▶ **What this task involves**: Transcribe the listing below exactly, leaving nothing out.

Data extract below:

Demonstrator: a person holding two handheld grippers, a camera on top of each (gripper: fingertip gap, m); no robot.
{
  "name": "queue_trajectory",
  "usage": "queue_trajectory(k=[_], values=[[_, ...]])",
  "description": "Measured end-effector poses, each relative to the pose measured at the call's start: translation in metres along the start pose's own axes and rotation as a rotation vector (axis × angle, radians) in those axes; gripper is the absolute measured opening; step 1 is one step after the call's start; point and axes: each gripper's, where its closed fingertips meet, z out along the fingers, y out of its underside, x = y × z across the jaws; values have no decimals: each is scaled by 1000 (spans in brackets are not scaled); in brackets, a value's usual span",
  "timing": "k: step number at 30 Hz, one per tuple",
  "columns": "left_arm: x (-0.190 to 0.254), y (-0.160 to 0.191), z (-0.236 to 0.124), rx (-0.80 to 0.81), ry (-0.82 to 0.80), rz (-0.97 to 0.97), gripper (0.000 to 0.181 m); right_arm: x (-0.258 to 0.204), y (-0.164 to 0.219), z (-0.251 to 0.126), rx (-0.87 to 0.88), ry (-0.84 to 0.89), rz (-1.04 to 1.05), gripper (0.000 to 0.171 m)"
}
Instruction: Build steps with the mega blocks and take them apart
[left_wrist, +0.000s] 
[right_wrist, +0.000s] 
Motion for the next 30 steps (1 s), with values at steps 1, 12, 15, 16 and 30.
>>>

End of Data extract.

▶ **Task answer**:
Demonstrator: a person holding two handheld grippers, a camera on top of each (gripper: fingertip gap, m); no robot.
{
  "name": "queue_trajectory",
  "usage": "queue_trajectory(k=[_], values=[[_, ...]])",
  "description": "Measured end-effector poses, each relative to the pose measured at the call's start: translation in metres along the start pose's own axes and rotation as a rotation vector (axis × angle, radians) in those axes; gripper is the absolute measured opening; step 1 is one step after the call's start; point and axes: each gripper's, where its closed fingertips meet, z out along the fingers, y out of its underside, x = y × z across the jaws; values have no decimals: each is scaled by 1000 (spans in brackets are not scaled); in brackets, a value's usual span",
  "timing": "k: step number at 30 Hz, one per tuple",
  "columns": "left_arm: x (-0.190 to 0.254), y (-0.160 to 0.191), z (-0.236 to 0.124), rx (-0.80 to 0.81), ry (-0.82 to 0.80), rz (-0.97 to 0.97), gripper (0.000 to 0.181 m); right_arm: x (-0.258 to 0.204), y (-0.164 to 0.219), z (-0.251 to 0.126), rx (-0.87 to 0.88), ry (-0.84 to 0.89), rz (-1.04 to 1.05), gripper (0.000 to 0.171 m)"
}
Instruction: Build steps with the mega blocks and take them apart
[left_wrist, +0.000s] 
[right_wrist, +0.000s] 
Motion for the next 30 steps (1 s), with values at steps 1, 12, 15, 16 and 30.
>>>

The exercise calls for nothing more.